Authorities say the “Lady of the Dunes,” the victim of a 49-year-old Cape Cod cold case discovered last year, was murdered by her late husband.
Ruth Marie Terry, a 37-year-old Tennessee native and newlywed, was discovered virtually beheaded in the sand dunes of Provincetown, a summer vacation hot spot at the tip of Massachusetts, in 1974.
Guy Rockwell Muldavin, her husband at the time, has officially been identified as her murderer, Cape and Islands District Attorney Robert Galibois stated Monday.
Muldavin died in 2002, according to Galibois, and one of the state’s most notable cold cases is now closed.

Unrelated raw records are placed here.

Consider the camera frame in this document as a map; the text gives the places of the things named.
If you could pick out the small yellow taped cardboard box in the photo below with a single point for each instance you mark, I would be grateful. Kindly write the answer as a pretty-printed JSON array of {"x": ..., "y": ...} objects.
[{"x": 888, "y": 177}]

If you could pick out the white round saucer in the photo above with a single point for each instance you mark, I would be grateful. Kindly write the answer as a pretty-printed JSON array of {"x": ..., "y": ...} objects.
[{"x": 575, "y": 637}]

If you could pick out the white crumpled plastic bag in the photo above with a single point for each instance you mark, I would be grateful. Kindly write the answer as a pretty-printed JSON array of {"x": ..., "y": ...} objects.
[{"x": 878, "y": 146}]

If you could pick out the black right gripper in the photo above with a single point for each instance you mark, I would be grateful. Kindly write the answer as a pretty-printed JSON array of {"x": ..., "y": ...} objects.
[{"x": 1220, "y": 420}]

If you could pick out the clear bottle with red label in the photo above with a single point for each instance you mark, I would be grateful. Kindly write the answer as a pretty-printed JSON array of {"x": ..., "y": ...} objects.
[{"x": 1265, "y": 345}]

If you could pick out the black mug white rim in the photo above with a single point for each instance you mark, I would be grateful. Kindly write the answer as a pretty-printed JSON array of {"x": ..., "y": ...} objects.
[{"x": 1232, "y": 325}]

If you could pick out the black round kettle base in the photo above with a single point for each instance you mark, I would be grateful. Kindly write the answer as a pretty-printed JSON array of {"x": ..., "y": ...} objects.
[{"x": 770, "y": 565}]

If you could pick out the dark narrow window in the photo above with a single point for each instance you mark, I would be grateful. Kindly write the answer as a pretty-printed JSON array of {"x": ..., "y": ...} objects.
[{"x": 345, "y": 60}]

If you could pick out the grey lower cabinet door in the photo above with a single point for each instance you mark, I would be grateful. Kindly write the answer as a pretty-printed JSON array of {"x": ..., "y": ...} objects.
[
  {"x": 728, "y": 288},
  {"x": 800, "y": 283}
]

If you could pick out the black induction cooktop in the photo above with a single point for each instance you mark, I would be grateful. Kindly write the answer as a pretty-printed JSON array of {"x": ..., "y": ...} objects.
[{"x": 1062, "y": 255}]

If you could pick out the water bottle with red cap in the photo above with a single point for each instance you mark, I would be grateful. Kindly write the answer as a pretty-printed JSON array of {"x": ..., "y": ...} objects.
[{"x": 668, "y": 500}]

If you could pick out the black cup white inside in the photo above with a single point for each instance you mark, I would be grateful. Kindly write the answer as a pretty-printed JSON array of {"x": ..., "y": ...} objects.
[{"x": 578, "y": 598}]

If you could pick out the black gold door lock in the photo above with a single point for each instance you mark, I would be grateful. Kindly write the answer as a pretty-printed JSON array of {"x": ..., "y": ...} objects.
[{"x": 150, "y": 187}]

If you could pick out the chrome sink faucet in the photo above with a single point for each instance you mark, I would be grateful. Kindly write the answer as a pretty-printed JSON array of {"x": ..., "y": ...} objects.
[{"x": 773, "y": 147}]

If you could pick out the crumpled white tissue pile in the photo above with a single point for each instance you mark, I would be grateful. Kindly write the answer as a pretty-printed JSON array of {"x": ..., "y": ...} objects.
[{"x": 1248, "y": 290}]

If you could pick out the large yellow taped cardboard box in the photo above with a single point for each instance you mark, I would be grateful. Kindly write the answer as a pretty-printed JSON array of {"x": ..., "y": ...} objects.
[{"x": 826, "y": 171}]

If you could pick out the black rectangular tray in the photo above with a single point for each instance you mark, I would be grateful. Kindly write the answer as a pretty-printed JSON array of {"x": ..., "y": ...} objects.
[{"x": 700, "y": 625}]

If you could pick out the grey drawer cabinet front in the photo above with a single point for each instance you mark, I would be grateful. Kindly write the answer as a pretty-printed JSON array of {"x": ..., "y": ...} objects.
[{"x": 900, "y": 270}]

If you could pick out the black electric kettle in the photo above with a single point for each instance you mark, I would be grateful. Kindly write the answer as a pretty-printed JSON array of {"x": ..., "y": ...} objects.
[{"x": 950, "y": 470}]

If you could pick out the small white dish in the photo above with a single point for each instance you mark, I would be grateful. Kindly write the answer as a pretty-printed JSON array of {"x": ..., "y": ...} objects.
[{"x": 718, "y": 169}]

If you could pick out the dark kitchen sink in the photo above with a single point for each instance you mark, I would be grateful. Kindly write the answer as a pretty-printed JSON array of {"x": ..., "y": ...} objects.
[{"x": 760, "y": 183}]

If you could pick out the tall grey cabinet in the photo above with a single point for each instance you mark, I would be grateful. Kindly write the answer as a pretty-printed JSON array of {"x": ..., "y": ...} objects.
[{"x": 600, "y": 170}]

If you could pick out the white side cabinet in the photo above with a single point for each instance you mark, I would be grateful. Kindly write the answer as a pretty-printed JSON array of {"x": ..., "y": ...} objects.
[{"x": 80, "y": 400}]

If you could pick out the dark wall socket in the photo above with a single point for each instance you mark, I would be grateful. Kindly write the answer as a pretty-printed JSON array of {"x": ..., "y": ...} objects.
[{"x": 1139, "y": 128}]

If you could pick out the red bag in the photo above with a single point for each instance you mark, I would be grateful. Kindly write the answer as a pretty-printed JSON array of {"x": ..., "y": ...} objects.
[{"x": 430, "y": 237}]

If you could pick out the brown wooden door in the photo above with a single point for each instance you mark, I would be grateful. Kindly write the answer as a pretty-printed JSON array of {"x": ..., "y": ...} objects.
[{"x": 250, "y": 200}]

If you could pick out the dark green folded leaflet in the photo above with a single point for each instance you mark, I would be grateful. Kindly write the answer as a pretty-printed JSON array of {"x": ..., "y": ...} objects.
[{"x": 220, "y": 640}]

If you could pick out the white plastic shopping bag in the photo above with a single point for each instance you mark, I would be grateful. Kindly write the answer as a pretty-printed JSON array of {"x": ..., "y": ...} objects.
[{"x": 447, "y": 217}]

Muldavin was found to be the murderer after an investigation into Terry’s death. They didn’t say anything else about what was discovered throughout the probe.
Muldavin and Terry had just recently married when she vanished
They traveled to Tennessee after their wedding to see her family, and “Ms. Terry was never seen by her family again,” Galibois said in a statement.
“When Mr. Muldavin returned from that trip, he was driving what was believed to be Ms. Terry’s vehicle and indicated to witnesses that Ms. Terry had passed away,” Galibois said.
Muldavin was also the leading suspect in the deaths of another of his wives and a stepdaughter in a cold case in Seattle in the 1960s, according to investigators.
How Ruth Marie Terry was discovered
On July 26, 1974, a 12-year-old girl came upon the horrible scene by chance.
Terry’s naked body was mangled and in a state of advanced decay. Her hands had been amputated “so she could not be identified through fingerprints.” Her head was practically severed, and the left side of her skull was crushed and resting on folded jeans, the FBI said.
According to the FBI, the cause of death was a strike to the head, and she died several weeks before she was discovered.
She was only known as “Lady of the Dunes” for decades until her jaw was analyzed by genetic gynecology at Othram, a forensics lab in Texas that specializes in missing persons and cold cases.